We used conditional logistic regression analysis to test predictors of survival while adjusting for potential confounders and conditioning on matching variables. Bivariate associations of specific risk factors with case-control status were assessed and all significant variables (P < 0.05) were entered into a multivariate model to assess independent associations and potential confounding. Potential effect modifiers were investigated and identified by stratified analysis. A full model with significant covariate and confounding variables was used to test the following hypotheses: (1) whether the initial treatment regimen was associated with survival; (2) whether there was evidence of survival benefit in initiating a preferred versus non-preferred regimen according to US DHHS guidelines; and (3) whether evidence of survival benefit could be observed in direct comparison of efavirenz (EFV) versus nevirapine (NVP)-based regimens. For the second hypothesis, we classified each initial HAART regimen as a preferred regimen or non-preferred regimen based on the year it was prescribed and the DHHS guidelines for initial therapy in effect for that same year. Testing of these hypotheses was repeated using only AIDS-related causes of death as the outcome to assess biases due to the inclusion of non-AIDS-related deaths. Analyses were conducted using STATA (version 8.0, Stata Corp., College Station, TX, USA).

RESULTS

Of 4350 adult AIDS cases diagnosed in SF between 1996 and 2004, 3698 (85%) had confirmed vital status as of 31 December 2004 with follow-up information on death available through 25 May 2006. A total of 703 AIDS patients died before 31 December 2004 and 2995 were known to be alive as of 31 December 2004. The remaining 652 (15.0%) had unknown vital status (lost to follow-up). A total of 1575 individuals (274 cases and 1301 controls) met study eligibility criteria (Figure 1).

Figure 1

Selection of cases and controls from AIDS cases reported to the San Francisco Department of Public Health HIV/AIDS registry

We successfully matched 1439 individuals, including 266 cases (97.1% of all eligibles) and 1173 controls (90.2% of all eligibles), into 50 strata based on year of AIDS diagnosis, year of HAART initiation and level of CD4⁺ T-cell count before initiation of HAART. There was an average of 4.4 controls per case (range: 0.3–31 controls per case). A total of 128 (9.8%) eligible controls and eight (2.3%) eligible cases were excluded from the analysis because an appropriate match was not available.
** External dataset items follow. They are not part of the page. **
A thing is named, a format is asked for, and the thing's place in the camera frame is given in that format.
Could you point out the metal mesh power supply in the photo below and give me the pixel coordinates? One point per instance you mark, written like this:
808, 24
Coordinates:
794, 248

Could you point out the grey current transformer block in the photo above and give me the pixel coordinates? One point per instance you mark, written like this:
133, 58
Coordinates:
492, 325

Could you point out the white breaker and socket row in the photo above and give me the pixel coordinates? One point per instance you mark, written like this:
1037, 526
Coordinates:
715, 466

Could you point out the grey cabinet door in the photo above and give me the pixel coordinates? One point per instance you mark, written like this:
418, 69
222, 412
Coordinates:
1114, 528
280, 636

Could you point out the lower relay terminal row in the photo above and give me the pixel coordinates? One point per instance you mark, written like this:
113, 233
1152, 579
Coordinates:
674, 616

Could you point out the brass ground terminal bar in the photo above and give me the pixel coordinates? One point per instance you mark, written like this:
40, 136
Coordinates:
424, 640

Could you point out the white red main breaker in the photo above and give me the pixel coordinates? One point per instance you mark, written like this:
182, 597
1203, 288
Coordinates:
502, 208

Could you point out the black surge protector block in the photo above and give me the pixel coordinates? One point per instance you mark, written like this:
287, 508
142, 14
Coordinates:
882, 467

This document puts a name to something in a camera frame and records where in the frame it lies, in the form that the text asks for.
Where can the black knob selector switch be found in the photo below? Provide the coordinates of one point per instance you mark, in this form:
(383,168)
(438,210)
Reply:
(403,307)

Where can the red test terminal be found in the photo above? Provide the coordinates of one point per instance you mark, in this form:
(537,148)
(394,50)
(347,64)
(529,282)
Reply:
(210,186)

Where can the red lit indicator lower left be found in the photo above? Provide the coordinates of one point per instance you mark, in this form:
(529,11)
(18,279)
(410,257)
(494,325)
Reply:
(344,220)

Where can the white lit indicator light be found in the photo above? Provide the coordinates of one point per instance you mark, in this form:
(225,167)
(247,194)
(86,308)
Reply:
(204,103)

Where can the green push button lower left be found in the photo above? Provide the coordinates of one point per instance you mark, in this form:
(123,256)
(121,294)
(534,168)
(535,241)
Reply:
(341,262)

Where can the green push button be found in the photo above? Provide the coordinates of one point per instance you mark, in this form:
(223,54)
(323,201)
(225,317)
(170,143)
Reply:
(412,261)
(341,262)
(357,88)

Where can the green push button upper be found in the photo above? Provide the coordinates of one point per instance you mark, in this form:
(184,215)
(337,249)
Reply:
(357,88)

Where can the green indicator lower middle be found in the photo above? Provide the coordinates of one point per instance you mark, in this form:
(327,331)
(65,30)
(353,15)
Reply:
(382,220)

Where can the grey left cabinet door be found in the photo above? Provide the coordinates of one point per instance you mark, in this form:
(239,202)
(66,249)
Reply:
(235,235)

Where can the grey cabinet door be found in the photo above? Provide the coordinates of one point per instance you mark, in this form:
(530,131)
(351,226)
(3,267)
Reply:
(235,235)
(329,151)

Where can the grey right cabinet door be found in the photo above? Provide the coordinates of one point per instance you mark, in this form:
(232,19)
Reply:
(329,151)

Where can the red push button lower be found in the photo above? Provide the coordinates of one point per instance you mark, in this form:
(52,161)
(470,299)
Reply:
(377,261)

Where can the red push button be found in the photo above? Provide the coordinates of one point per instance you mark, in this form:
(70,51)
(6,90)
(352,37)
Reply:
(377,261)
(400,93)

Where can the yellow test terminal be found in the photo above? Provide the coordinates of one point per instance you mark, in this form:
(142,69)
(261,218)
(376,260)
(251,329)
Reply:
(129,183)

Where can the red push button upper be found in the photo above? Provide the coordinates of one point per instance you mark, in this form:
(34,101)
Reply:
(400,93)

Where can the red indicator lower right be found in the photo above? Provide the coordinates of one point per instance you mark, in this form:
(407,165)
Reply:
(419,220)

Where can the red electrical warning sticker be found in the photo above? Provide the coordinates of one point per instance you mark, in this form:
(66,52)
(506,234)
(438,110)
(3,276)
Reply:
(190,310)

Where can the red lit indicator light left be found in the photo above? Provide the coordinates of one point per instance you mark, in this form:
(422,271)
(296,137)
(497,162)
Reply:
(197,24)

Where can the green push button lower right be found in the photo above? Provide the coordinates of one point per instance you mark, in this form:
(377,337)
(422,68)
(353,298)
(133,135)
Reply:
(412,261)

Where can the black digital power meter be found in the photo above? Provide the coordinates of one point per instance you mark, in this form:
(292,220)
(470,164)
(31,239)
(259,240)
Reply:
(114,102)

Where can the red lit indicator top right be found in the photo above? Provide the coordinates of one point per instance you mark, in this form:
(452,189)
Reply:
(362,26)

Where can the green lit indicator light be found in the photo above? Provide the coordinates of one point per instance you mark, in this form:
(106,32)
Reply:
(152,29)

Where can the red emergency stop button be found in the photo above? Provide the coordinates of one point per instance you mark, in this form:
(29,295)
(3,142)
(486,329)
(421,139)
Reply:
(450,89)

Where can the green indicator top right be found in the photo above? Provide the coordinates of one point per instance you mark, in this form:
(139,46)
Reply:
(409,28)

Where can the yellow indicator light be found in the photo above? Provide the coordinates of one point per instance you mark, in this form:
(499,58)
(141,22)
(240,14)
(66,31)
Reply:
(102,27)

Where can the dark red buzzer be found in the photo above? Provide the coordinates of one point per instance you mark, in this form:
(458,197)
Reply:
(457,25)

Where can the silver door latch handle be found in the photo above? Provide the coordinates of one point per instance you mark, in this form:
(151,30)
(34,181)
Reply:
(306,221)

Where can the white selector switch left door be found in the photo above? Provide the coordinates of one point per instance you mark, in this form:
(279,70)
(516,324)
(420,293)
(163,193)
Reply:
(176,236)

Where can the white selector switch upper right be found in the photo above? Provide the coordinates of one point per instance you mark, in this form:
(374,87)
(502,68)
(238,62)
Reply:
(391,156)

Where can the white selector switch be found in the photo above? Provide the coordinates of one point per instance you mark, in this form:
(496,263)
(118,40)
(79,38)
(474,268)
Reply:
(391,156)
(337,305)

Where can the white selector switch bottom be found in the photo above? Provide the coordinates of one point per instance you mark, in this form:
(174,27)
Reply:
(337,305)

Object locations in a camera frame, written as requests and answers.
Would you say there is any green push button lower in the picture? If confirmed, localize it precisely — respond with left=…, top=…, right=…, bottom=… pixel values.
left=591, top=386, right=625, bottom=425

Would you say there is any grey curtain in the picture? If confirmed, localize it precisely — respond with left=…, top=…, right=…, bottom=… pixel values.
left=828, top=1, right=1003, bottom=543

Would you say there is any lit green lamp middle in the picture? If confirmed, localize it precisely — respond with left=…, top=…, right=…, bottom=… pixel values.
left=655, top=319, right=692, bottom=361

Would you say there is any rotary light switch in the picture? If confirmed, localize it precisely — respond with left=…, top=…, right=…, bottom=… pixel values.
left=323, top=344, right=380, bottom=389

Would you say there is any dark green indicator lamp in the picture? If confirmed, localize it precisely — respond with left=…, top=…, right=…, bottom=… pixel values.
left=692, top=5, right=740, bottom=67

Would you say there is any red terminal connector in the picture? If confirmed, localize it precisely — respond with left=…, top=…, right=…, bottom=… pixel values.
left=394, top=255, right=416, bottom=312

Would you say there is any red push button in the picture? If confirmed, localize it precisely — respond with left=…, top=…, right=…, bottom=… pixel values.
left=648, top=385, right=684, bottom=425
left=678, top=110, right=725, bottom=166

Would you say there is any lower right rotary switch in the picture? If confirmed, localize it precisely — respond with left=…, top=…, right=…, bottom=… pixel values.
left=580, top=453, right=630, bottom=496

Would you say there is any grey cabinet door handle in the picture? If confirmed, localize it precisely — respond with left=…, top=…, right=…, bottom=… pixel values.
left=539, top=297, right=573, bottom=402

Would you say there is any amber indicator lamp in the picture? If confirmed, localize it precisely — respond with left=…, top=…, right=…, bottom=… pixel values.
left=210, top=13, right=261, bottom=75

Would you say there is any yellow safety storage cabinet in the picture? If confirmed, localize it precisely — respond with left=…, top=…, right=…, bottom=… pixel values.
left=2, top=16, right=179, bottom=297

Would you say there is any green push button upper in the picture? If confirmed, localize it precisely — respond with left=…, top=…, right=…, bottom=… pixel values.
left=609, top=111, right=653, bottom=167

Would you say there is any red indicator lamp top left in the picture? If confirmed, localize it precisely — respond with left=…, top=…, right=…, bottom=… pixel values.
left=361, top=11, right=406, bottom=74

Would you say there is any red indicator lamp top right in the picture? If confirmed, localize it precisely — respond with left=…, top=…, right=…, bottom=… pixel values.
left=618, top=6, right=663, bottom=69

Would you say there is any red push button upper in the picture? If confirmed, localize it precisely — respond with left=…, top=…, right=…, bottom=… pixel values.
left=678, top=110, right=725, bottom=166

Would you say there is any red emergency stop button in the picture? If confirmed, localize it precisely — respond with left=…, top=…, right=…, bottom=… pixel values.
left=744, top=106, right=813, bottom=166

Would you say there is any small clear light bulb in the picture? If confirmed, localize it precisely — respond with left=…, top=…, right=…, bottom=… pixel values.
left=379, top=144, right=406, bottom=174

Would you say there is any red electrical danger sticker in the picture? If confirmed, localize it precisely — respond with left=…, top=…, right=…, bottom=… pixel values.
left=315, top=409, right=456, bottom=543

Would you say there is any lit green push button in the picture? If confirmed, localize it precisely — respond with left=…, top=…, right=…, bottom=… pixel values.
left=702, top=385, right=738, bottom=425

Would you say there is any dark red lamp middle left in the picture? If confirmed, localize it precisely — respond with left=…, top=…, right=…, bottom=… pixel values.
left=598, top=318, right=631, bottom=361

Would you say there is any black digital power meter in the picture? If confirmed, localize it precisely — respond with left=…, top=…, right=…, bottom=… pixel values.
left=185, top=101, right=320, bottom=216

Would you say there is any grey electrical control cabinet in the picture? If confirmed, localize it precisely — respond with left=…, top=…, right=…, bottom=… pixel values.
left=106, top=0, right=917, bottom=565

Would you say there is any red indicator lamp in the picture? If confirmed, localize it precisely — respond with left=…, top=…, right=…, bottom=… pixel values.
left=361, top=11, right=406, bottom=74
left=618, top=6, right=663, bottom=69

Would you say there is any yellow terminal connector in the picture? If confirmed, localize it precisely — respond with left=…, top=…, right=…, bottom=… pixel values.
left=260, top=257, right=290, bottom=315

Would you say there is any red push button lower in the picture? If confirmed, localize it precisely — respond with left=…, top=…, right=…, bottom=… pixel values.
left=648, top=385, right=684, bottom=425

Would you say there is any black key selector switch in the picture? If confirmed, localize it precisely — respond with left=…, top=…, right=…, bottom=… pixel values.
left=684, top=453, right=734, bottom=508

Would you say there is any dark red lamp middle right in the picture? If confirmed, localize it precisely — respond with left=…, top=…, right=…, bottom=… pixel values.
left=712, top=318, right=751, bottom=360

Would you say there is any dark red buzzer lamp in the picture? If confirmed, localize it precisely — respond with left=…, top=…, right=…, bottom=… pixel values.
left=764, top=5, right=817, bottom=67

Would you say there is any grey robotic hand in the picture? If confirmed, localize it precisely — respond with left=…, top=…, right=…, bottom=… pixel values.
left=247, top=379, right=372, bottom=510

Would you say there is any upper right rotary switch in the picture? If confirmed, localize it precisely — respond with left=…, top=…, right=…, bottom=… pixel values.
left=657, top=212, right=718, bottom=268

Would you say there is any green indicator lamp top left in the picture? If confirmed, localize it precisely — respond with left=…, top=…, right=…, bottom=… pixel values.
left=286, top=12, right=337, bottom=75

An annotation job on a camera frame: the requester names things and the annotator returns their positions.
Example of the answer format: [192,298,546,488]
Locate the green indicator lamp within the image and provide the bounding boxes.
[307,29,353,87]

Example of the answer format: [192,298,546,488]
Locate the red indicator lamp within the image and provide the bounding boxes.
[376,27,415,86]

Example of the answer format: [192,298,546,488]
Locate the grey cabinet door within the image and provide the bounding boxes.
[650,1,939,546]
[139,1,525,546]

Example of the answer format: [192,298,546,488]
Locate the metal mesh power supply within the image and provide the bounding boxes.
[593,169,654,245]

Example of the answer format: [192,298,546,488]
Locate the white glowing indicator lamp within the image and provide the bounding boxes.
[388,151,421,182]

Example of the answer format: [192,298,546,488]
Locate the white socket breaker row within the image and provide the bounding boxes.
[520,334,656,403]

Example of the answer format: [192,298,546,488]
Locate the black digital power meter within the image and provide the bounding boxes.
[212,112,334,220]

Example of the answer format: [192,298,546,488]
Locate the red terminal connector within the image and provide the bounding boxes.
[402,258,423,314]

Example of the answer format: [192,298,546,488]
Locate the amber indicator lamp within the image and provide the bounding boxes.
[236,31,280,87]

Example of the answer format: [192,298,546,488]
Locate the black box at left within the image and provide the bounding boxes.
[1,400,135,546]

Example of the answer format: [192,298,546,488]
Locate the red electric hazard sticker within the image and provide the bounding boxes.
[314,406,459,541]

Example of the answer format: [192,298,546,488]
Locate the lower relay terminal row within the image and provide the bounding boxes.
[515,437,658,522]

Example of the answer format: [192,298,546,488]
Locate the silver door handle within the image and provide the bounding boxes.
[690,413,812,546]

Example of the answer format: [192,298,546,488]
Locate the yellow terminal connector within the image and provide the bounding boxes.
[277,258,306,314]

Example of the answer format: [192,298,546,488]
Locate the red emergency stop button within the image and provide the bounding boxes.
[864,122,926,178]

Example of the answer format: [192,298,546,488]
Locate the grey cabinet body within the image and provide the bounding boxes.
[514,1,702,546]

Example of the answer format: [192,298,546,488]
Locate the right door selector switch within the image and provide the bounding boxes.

Of 266 cases, the median age was 43 years, 89.1% were men, 56.8% were White, 62.8% were gay or bisexual, and 39.9% were uninsured (Table 1). Of 1173 controls, the median age was 37 years, 92.7% were men, 57.8% were White, 76.1% were gay or bisexual, and 51.1% had private insurance. By design, cases and controls were comparable on year of AIDS diagnosis, year of HAART initiation and level of CD4⁺ T-cell count within six months prior to treatment initiation.

Table 1

Demographic characteristics, HIV-1 transmission risk factors, AIDS care, AIDS diagnosis and initial antiretroviral therapy of matched cases and controls, San Francisco, 1996–2004 (n = 1439)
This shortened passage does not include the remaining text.